* WORK TASK: Copy the lines below exactly, starting at the one with "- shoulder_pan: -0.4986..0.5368" and ending at the one with "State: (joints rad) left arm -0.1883", and leave out any picture.

[LISTED RECORDS]

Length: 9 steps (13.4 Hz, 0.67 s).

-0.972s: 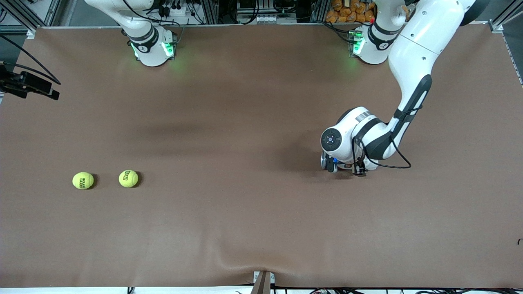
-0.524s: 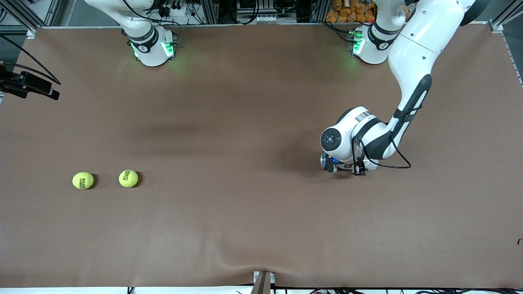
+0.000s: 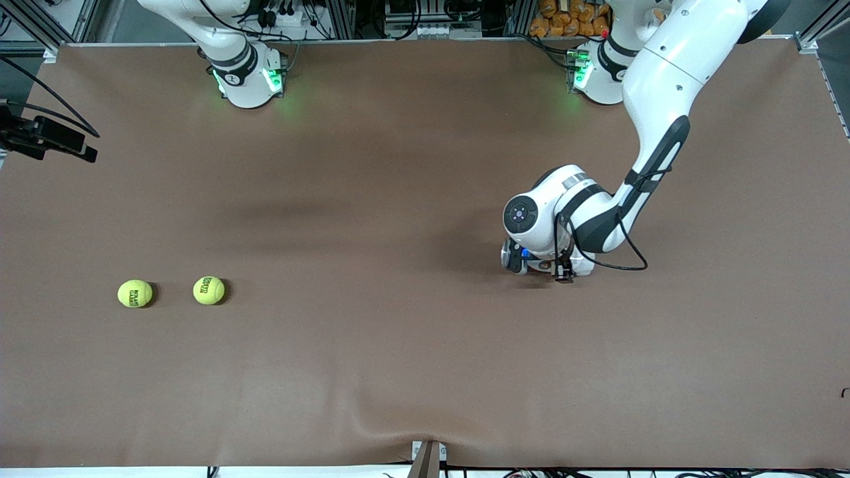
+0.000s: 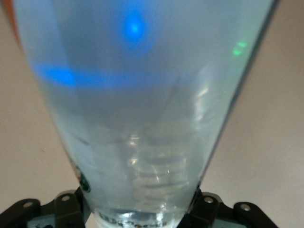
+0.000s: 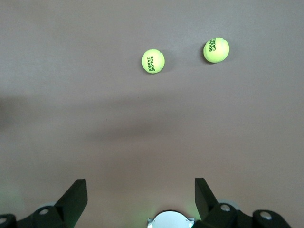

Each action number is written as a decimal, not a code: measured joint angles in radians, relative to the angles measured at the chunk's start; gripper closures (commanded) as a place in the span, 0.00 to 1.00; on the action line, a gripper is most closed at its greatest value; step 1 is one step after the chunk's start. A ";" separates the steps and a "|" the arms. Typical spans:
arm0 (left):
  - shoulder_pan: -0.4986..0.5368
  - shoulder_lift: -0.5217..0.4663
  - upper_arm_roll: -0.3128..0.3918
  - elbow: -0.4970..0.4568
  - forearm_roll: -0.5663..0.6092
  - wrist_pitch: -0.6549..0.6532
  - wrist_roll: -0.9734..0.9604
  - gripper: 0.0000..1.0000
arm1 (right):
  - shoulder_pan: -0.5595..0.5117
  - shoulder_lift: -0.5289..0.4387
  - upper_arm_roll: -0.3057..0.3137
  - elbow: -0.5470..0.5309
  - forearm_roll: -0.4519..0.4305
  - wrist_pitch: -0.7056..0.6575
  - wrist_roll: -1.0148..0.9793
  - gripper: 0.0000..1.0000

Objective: Insert tennis ball vertically with right arm
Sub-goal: 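Lift the tube and stand it upright toward the tennis balls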

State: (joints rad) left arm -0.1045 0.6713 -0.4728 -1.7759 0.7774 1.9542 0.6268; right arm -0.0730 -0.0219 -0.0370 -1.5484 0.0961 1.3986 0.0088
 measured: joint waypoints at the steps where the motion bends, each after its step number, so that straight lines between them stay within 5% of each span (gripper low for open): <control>1: 0.000 0.000 -0.016 0.017 -0.028 0.002 -0.001 0.25 | 0.000 0.000 0.000 0.000 0.000 0.000 0.000 0.00; 9: -0.084 -0.001 -0.070 0.131 -0.216 0.236 -0.227 0.26 | 0.000 0.000 0.000 0.000 0.000 -0.001 0.000 0.00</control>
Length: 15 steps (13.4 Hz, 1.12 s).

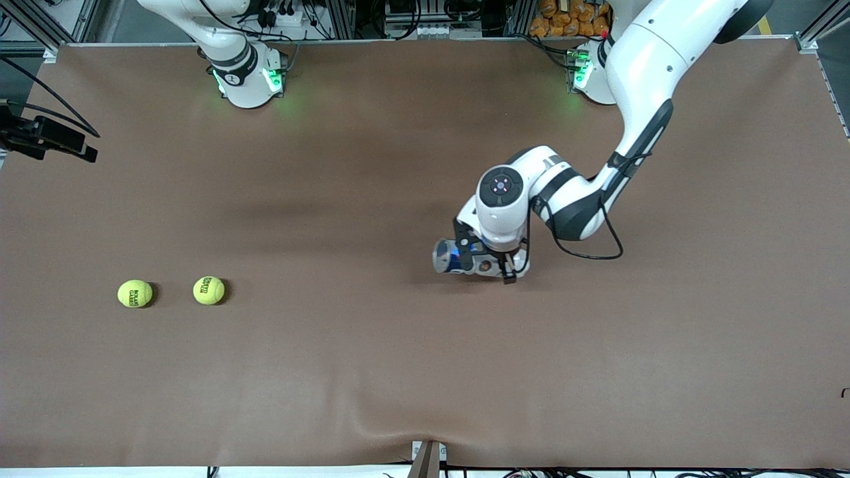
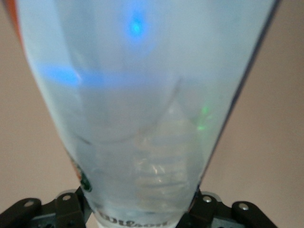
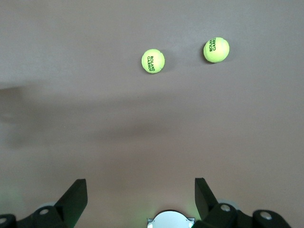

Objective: Insert tennis ball vertically with right arm
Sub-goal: 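Lift the tube and stand it upright toward the tennis balls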

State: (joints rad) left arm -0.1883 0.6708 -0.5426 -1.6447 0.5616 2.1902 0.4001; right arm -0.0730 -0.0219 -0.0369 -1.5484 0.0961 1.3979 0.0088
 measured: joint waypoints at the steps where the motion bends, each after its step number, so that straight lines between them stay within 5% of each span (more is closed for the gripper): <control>1: -0.021 0.002 0.000 0.001 -0.004 0.038 -0.055 0.26 | 0.000 0.000 0.000 0.000 0.000 0.000 0.000 0.00; 11: -0.139 0.142 0.011 0.071 -0.008 0.452 -0.358 0.28 | -0.003 0.036 -0.007 -0.002 -0.013 0.012 0.000 0.00; 15: -0.229 0.181 0.098 0.115 -0.008 0.596 -0.448 0.28 | -0.002 0.085 -0.005 -0.006 -0.022 0.035 0.000 0.00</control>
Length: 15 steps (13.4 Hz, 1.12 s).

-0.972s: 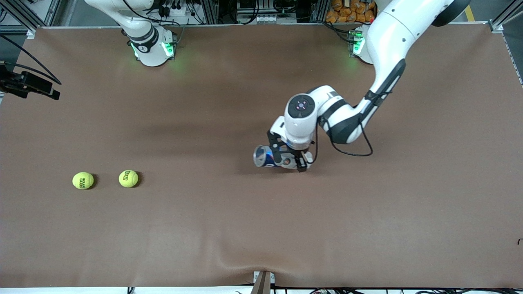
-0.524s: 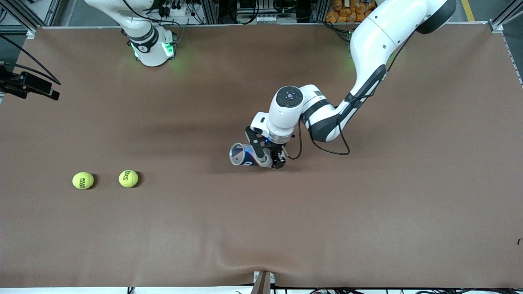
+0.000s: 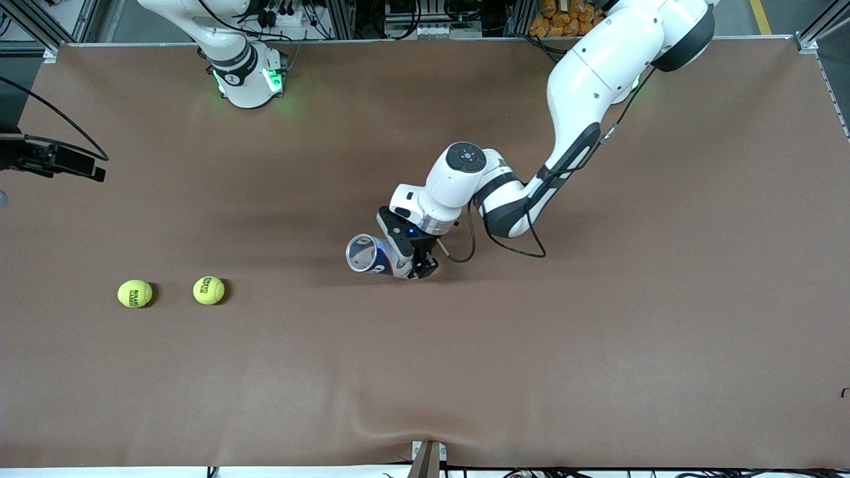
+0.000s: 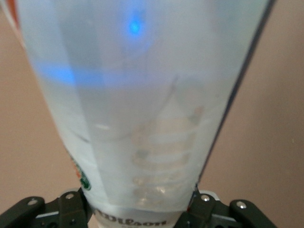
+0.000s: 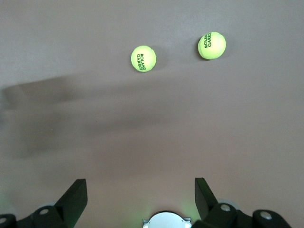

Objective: Insert tennis ball vertically with right arm
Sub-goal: 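Lift the tube and stand it upright toward the tennis balls, then reach the right gripper down to the nearer tennis ball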

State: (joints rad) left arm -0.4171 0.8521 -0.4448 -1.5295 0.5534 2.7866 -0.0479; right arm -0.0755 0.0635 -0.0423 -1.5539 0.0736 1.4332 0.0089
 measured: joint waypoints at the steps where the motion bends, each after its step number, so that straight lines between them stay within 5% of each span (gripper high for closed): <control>1: -0.016 0.008 0.012 0.011 0.000 0.031 -0.022 0.28 | 0.000 0.012 0.001 -0.006 0.000 0.015 0.002 0.00; 15: -0.073 0.152 0.098 0.030 -0.003 0.518 -0.080 0.29 | 0.012 0.210 0.013 -0.196 0.000 0.404 0.018 0.00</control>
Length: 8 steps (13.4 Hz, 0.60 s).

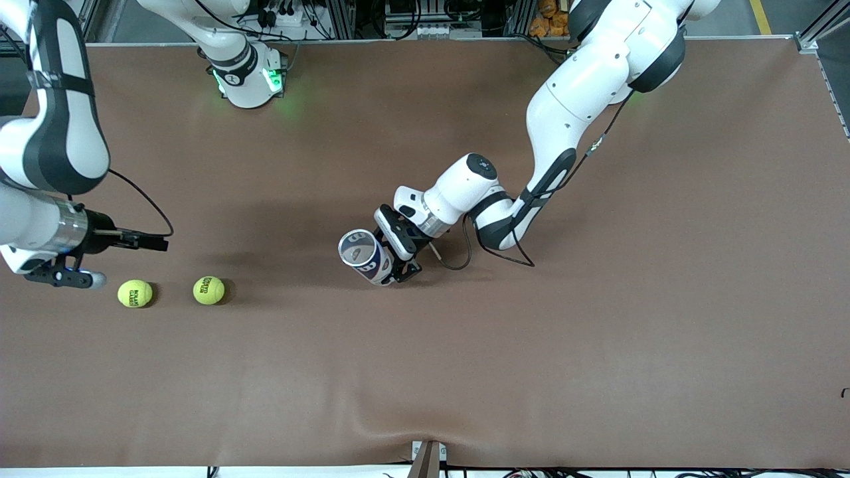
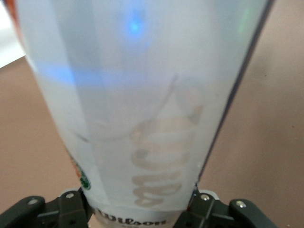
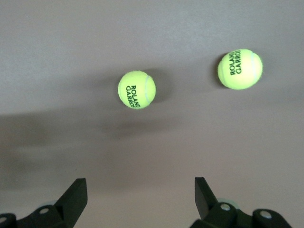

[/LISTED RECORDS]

* EXPECTED OUTPUT:
  - shoulder_pan: -0.4986..0.5368
  - shoulder_lift: -0.5217..0.4663
  - upper_arm_roll: -0.3128..0.3918
  - elbow: -0.4970..0.4568
  - forearm_roll: -0.5663..0.6092
  - wrist_pitch: -0.6549..0.6532
  - wrist_roll: -0.9734..0.9604
  - gripper: 0.0000..1.0000
arm1 (right):
  - shoulder_pan: -0.5595..0.5117
  - shoulder_lift: -0.5289..0.4387
  - upper_arm_roll: -0.3057..0.3137
  - elbow: -0.5470..0.5309
  - forearm_roll: -0.4519..0.4305
  - wrist_pitch: -0.7056..0.6575
  - wrist_roll: -1.0148..0.9793
  - gripper: 0.0000..1.0000

Objective: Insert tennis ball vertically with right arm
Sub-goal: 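Lift the tube and stand it upright toward the tennis balls
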
State: (joints rad) left arm -0.1045 0.6713 -0.4728 -1.7759 0.7774 1.9542 0.6268; right arm -0.0730 -0.0219 -0.0370 -1.5484 0.0961 1.3986 0.0088
 measured: joint waypoints at the steps where the motion bends, each after its step number, so that straight lines between them stay within 5% of each span (gripper low for open): <control>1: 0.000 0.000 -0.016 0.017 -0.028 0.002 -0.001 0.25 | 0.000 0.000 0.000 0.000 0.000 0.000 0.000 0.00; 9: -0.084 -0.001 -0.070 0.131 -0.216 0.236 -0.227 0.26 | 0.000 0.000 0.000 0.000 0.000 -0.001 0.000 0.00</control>
Length: 15 steps (13.4 Hz, 1.12 s).


Objective: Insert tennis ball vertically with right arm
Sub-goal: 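Lift the tube and stand it upright toward the tennis balls
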
State: (joints rad) left arm -0.1883 0.6708 -0.5426 -1.6447 0.5616 2.1902 0.4001; right arm -0.0730 -0.0219 -0.0369 -1.5484 0.0961 1.3979 0.0088

The reply is now complete.